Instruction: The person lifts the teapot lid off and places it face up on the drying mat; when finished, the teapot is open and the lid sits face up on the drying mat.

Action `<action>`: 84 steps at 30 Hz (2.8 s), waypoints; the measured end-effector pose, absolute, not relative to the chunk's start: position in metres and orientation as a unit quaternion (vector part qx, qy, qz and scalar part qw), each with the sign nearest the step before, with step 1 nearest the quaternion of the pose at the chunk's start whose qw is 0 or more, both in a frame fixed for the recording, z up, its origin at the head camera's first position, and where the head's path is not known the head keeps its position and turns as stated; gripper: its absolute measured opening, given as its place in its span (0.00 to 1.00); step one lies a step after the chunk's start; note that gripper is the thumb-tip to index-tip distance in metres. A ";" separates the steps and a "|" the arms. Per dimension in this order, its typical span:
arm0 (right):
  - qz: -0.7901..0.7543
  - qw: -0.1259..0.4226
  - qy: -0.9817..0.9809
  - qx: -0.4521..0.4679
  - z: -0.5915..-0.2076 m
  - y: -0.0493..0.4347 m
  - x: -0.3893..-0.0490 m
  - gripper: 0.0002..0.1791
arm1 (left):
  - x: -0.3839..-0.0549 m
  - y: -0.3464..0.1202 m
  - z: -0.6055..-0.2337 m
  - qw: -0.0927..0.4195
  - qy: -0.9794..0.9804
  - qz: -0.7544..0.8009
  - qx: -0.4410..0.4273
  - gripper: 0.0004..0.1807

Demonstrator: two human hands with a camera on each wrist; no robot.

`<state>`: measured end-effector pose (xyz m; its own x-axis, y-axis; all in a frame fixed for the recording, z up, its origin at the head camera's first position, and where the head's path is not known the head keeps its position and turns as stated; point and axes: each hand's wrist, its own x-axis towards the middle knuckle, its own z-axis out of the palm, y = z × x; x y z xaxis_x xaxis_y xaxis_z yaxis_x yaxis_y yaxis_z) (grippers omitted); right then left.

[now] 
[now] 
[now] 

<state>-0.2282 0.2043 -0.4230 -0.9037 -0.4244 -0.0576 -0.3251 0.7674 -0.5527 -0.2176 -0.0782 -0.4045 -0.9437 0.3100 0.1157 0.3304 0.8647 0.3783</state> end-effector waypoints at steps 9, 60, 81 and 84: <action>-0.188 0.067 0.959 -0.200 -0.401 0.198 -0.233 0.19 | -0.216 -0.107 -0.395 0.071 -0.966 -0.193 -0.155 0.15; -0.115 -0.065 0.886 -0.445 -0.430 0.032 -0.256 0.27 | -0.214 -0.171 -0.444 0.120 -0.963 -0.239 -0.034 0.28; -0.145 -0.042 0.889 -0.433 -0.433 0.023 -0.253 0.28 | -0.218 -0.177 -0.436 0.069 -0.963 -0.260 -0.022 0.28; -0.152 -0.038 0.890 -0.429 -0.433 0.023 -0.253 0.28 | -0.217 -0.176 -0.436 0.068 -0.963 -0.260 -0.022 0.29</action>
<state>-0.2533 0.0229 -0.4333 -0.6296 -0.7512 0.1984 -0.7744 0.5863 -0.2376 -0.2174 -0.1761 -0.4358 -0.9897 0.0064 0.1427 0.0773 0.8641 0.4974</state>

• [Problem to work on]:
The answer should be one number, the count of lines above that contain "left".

• [Solved exercise]:
2